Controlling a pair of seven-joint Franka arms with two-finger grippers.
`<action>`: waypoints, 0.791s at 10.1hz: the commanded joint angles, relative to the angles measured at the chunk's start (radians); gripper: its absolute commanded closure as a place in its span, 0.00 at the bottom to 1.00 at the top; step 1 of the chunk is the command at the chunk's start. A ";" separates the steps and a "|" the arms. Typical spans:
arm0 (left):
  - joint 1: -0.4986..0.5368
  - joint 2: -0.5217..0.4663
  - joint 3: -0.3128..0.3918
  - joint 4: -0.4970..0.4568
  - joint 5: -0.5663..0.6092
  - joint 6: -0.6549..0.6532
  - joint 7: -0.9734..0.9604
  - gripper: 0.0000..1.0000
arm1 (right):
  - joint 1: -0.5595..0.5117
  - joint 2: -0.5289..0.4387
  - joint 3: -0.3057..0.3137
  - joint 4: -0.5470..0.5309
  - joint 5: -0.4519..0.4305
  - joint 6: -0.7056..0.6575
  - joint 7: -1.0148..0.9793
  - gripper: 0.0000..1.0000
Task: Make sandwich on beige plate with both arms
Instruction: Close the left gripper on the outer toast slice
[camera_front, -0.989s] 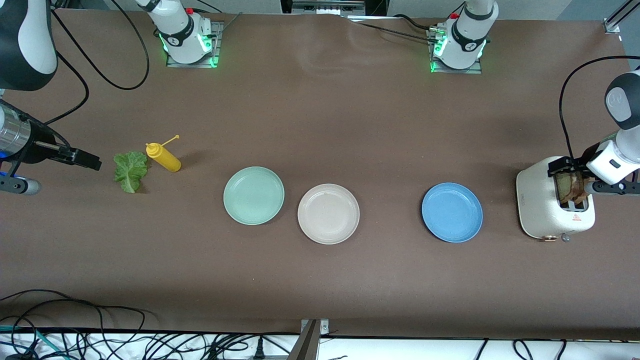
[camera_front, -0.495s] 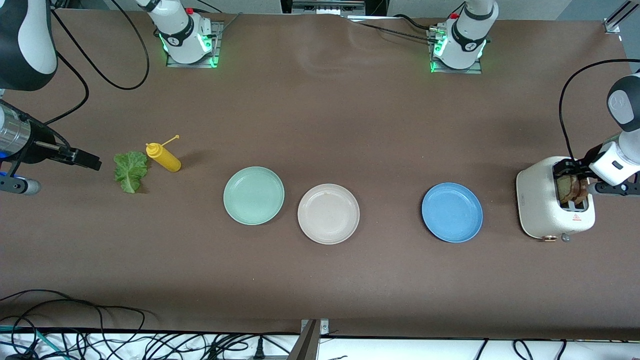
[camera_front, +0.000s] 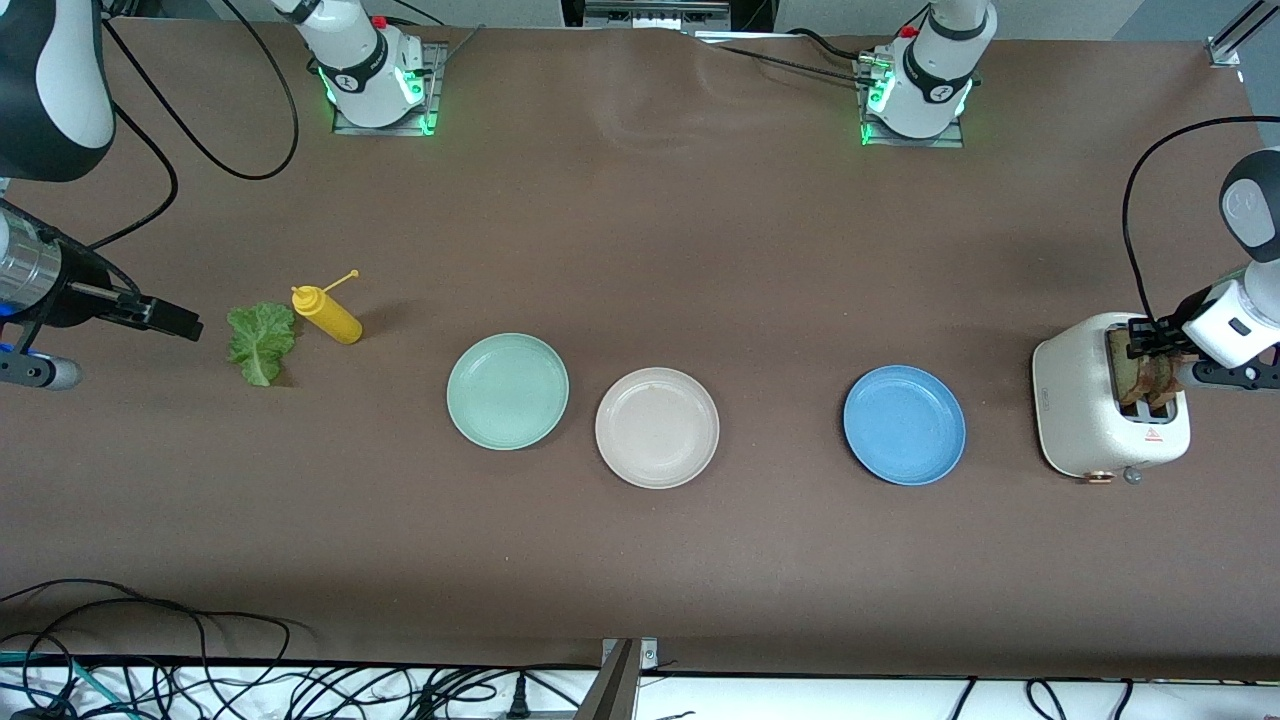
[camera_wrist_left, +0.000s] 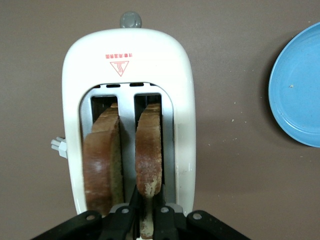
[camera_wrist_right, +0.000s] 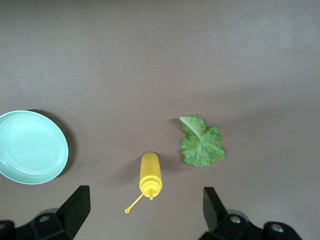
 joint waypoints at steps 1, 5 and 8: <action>0.003 -0.019 0.000 0.017 0.022 -0.016 0.017 1.00 | -0.005 -0.024 0.002 -0.026 -0.001 0.006 -0.003 0.00; -0.016 -0.148 -0.003 0.076 0.022 -0.169 0.017 1.00 | -0.005 -0.025 0.002 -0.026 -0.001 0.008 -0.003 0.00; -0.043 -0.284 -0.006 0.109 0.024 -0.304 0.015 1.00 | -0.005 -0.025 0.002 -0.026 -0.001 0.006 -0.003 0.00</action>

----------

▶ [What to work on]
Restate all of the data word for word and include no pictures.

▶ [Task result]
Controlling a pair of seven-joint Franka arms with two-finger grippers.
`<action>`: waypoints, 0.791s at 10.1hz: the commanded joint angles, relative to the angles measured at the chunk's start (radians); gripper: its absolute commanded closure as a place in its span, 0.00 at the bottom to 1.00 at the top; step 1 of the chunk is the command at the chunk's start. A ";" separates the steps and a "|" the arms. Typical spans:
arm0 (left):
  - joint 1: -0.4986..0.5368
  - joint 2: -0.5217..0.4663
  - joint 3: -0.3128..0.3918
  - joint 4: -0.4970..0.4568
  - joint 5: -0.5663..0.6092
  - joint 6: -0.6549..0.6532
  - joint 7: -0.9734..0.9604
  - gripper: 0.0000..1.0000
arm1 (right):
  - joint 1: -0.5595..0.5117
  - joint 2: -0.5289..0.4387
  - joint 3: -0.3057..0.3137
  - joint 4: -0.5470..0.5309
  - joint 5: -0.4519..0.4305
  - joint 6: -0.7056..0.6575
  - joint 7: -1.0148..0.9793
  - gripper: 0.0000..1.0000
Task: Make sandwich on beige plate with both arms
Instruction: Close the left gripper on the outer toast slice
[camera_front, -0.989s] 
[camera_front, -0.495s] 
[camera_front, +0.000s] 
[camera_wrist_left, +0.000s] 
[camera_wrist_right, +0.000s] 
 joint waypoints at steps 1, 5 and 8: <action>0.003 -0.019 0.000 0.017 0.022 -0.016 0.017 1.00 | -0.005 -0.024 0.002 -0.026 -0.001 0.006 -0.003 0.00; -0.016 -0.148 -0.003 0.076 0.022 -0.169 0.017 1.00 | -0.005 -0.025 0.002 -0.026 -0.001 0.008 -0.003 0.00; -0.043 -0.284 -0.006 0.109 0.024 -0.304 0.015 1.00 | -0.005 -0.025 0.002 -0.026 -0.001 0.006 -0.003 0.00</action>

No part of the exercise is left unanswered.